_RECORDS SUPPLIED_:

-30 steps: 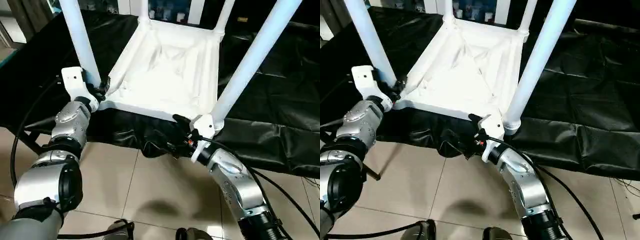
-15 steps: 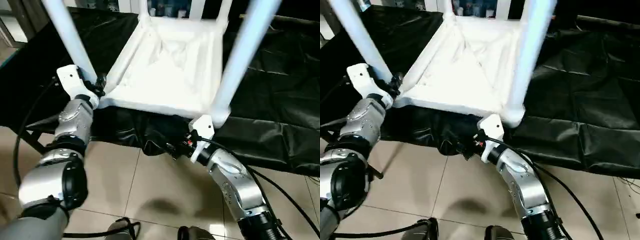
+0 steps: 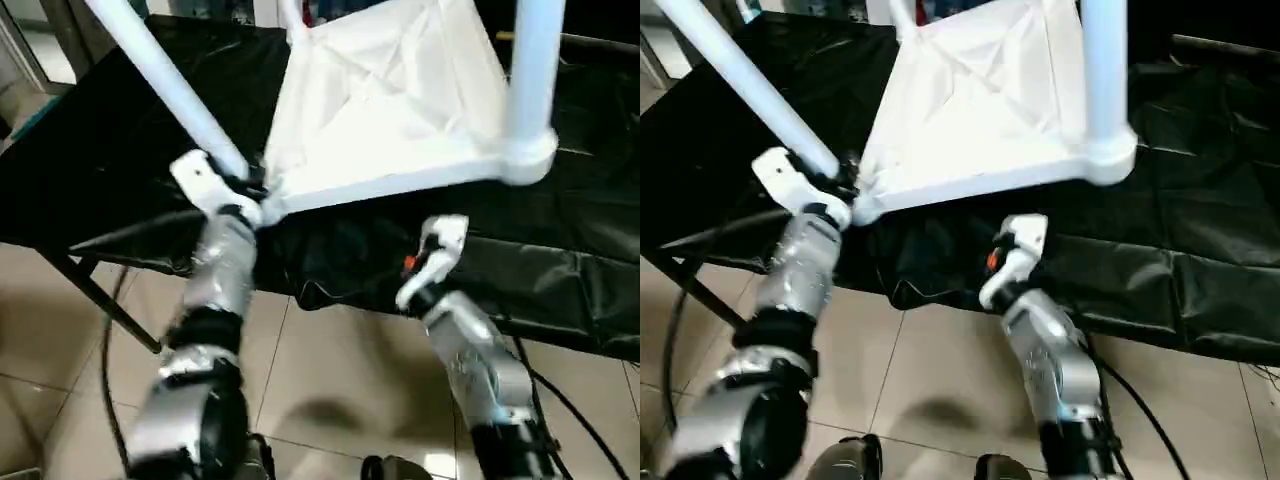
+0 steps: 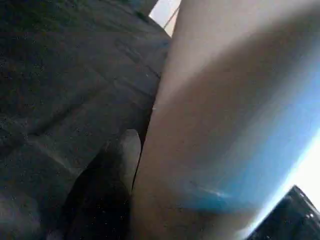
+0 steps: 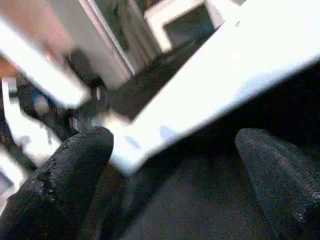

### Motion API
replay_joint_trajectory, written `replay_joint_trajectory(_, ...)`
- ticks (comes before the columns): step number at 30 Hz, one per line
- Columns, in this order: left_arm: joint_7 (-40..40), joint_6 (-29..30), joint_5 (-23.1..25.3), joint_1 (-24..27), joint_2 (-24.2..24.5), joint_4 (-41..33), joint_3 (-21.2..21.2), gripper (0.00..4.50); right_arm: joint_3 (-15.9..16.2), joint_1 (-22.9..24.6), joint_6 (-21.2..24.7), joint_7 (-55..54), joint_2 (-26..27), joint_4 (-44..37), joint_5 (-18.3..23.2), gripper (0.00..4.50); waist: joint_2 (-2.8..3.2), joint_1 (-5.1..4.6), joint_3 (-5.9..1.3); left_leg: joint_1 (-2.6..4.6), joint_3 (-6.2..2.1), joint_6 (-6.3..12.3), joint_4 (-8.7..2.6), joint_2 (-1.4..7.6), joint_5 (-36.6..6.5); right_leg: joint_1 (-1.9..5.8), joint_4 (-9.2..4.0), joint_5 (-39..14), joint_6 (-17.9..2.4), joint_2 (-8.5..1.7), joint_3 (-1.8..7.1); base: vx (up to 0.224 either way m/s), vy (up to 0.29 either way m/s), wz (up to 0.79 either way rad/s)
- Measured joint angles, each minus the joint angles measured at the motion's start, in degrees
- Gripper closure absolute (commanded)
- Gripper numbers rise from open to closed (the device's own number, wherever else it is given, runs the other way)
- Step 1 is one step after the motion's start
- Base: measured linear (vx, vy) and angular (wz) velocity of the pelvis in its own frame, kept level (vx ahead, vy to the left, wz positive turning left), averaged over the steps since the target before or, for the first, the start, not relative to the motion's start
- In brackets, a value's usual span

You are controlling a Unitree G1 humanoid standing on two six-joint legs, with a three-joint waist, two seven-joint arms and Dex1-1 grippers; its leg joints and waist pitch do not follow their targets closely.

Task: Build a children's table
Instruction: Flip table

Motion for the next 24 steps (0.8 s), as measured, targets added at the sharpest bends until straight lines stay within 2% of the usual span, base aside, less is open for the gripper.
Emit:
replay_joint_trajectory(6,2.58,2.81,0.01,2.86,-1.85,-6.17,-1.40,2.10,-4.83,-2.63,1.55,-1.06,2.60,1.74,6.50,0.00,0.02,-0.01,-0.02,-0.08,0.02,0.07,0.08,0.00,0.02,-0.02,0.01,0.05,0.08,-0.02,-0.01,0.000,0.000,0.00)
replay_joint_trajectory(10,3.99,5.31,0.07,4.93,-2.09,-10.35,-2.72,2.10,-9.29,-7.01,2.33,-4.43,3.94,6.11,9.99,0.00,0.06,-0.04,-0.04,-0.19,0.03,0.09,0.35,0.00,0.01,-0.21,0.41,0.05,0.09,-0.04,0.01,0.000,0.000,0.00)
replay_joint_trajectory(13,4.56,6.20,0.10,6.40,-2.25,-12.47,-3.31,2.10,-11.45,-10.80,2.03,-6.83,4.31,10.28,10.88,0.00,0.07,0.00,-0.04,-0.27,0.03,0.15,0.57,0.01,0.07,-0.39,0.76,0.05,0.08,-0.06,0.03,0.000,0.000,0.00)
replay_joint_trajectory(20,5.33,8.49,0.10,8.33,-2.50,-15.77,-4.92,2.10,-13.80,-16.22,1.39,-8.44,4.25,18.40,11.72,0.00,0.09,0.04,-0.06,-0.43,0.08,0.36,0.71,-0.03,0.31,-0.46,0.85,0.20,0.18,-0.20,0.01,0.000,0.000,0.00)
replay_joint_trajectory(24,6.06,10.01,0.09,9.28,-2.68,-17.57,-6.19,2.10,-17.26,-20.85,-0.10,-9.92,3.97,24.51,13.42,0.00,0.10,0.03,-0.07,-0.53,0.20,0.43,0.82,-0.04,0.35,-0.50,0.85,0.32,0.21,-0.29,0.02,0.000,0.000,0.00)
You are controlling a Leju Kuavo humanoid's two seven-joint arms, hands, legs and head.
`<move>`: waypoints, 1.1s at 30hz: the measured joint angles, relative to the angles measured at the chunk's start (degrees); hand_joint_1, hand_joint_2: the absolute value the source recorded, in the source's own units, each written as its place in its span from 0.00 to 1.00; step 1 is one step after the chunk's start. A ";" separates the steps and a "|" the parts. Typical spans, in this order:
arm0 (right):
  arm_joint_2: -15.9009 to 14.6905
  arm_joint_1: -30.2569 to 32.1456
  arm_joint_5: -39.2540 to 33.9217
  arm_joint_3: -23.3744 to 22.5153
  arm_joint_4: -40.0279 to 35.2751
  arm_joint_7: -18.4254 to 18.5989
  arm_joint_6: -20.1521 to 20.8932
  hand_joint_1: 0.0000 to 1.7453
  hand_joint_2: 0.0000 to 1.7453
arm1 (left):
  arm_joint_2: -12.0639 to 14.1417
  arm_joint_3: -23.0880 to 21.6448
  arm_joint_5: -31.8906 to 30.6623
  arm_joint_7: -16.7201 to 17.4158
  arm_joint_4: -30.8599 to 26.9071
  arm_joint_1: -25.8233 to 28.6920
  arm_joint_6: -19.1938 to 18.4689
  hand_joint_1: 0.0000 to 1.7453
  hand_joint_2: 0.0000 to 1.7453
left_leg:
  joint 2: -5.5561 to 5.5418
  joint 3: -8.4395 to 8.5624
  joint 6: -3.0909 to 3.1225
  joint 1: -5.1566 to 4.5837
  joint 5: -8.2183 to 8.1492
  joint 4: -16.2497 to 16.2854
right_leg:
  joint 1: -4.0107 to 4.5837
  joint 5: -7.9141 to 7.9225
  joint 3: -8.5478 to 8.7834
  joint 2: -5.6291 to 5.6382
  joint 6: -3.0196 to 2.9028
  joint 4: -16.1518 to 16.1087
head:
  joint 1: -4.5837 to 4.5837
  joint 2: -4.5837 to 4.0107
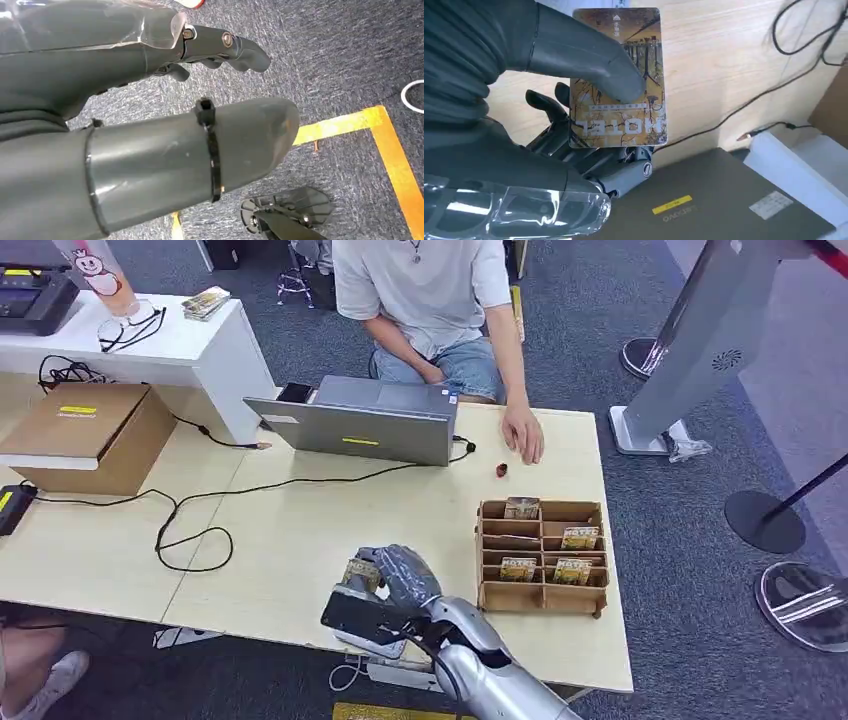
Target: Pass the card to the sensor for recognition and then transmit it.
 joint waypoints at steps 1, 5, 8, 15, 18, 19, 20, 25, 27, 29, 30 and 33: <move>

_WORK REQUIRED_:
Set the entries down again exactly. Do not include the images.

_SOLUTION FOR THIS TASK_:
-30 steps: 
-15 steps: 
+0 steps: 
+0 steps: 
+0 steps: 

### Motion API
replay_joint_trajectory, written `replay_joint_trajectory(_, ...)`
- ticks (comes before the columns): step number at 30 Hz, one per line
- Columns, in this order: left_arm: joint_7 (-40..40), joint_6 (-29..30), joint_5 (-23.1..25.3), joint_1 (-24..27), joint_2 (-24.2..24.5), joint_4 (-41..33), joint_3 (-21.2..21.2), gripper (0.00..4.50); right_arm: joint_3 (-15.9..16.2), joint_1 (-22.9..24.6), joint_6 (-21.2..24.7), joint_7 (-55..54), joint_2 (-26..27), joint_4 (-44..37), joint_5 (-18.3..23.2), gripper (0.00..4.50); waist: joint_2 (-2.8..3.2), joint_1 (-5.1..4.6), joint_3 (-5.9..1.3); left_leg: joint_1 (-2.6..4.6), joint_3 (-6.2..2.1), joint_6 (-6.3..12.3), joint_4 (-8.7..2.6), joint_2 (-1.4..7.6), joint_5 (-36.6..6.5); right_leg: joint_1 (-1.9..5.8), joint_4 (-9.2..4.0), joint_5 (-39..14), joint_6 (-17.9..2.4), joint_2 (-8.5..1.7), joint_3 (-1.8..7.1); base: vx (up to 0.224 either way m/s), vy (up to 0.29 either way m/s), wz (up to 0.79 either way rad/s)
- Measured joint angles, each minus the joint angles measured at the motion's start, in degrees
- Gripper closure absolute (commanded)
- Gripper numbers rise from open to closed (the device's own number, wherever else it is given, runs the other way)
- Step 1 is one step after the motion's start
- Base: measured linear (vx, vy) and angular (wz) velocity of the pelvis in its own frame, kept level (vx ahead, vy to the left, wz positive turning left), averaged over the steps since the target before or, for the first, the start, not relative to the motion's start
- In brackets, a value's usual span

You are controlling a Unitree G1 humanoid standing on two six-joint legs, with a three-joint waist, two seven-joint arms and Dex1-1 grippers; its leg joints and waist pitch do not follow their targets closely.

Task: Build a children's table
Instruction: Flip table

Motion for the next 24 steps (0.8 s), as measured, targets added at the sharpest bends until straight lines stay within 2% of the usual span, base aside, less is open for the gripper.
Emit:
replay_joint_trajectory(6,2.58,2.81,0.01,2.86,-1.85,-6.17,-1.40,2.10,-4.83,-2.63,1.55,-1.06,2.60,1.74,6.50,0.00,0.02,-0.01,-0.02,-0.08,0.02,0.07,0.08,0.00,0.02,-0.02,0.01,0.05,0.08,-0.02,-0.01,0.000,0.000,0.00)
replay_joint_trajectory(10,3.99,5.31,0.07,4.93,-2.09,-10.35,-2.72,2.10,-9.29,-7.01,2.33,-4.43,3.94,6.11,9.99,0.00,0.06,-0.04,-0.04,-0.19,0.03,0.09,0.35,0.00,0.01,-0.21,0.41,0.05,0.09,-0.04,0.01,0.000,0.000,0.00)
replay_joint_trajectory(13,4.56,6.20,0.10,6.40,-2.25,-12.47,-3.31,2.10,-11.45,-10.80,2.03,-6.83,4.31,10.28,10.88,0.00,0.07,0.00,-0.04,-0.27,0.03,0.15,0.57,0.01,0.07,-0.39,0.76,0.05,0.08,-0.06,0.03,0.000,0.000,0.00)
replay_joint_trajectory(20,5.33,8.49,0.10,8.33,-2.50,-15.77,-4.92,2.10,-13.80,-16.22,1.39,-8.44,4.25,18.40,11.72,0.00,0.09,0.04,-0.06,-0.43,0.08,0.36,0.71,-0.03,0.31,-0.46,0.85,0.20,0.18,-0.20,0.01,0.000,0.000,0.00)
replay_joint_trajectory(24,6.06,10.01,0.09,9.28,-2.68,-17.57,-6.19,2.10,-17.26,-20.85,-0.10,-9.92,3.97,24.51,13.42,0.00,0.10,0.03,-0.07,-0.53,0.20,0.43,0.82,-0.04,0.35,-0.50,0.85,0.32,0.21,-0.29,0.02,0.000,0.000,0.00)
You are controlling a Leju Kuavo humanoid's two seven-joint arms, hands, legs and head.
`<move>`: waypoints, 1.1s at 30hz: the measured joint angles, relative to the angles measured at the chunk's start (degrees); hand_joint_1, hand_joint_2: the absolute value the source recorded, in the source's own units, each written as its place in its span from 0.00 to 1.00; step 1 is one step after the chunk's start. A ";" separates the steps and a "|" the parts. Typical spans, in this order:
arm0 (right):
  arm_joint_2: -15.9009 to 14.6905
  arm_joint_1: -30.2569 to 32.1456
  arm_joint_5: -39.2540 to 33.9217
  arm_joint_3: -23.3744 to 22.5153
  arm_joint_4: -40.0279 to 35.2751
  arm_joint_7: -18.4254 to 18.5989
  arm_joint_6: -20.1521 to 20.8932
  hand_joint_1: 0.0000 to 1.7453
  hand_joint_2: 0.0000 to 1.7453
arm1 (left):
  arm_joint_2: -12.0639 to 14.1417
  arm_joint_3: -23.0880 to 21.6448
  arm_joint_5: -31.8906 to 30.6623
  arm_joint_7: -16.7201 to 17.4158
  arm_joint_4: -30.8599 to 26.9071
  arm_joint_1: -25.8233 to 28.6920
  arm_joint_6: -19.1938 to 18.4689
  hand_joint_1: 0.0000 to 1.7453
  hand_joint_2: 0.0000 to 1.7453
left_leg:
  joint 2: -5.5561 to 5.5418
  joint 3: -8.4395 to 8.5624
  joint 6: -3.0909 to 3.1225
  joint 1: -5.1566 to 4.5837
  joint 5: -8.2183 to 8.1492
  joint 4: -16.2497 to 16.2854
right_leg:
  joint 1: -4.0107 to 4.5837
  joint 5: -7.9141 to 7.9225
  joint 3: -8.5478 to 8.7834
  joint 2: -5.6291 to 5.6382
  joint 6: -3.0196 to 2.9028
  joint 4: -16.1518 to 16.1087
head:
  joint 1: -4.5837 to 4.5837
  joint 2: -4.5837 to 4.0107
Target: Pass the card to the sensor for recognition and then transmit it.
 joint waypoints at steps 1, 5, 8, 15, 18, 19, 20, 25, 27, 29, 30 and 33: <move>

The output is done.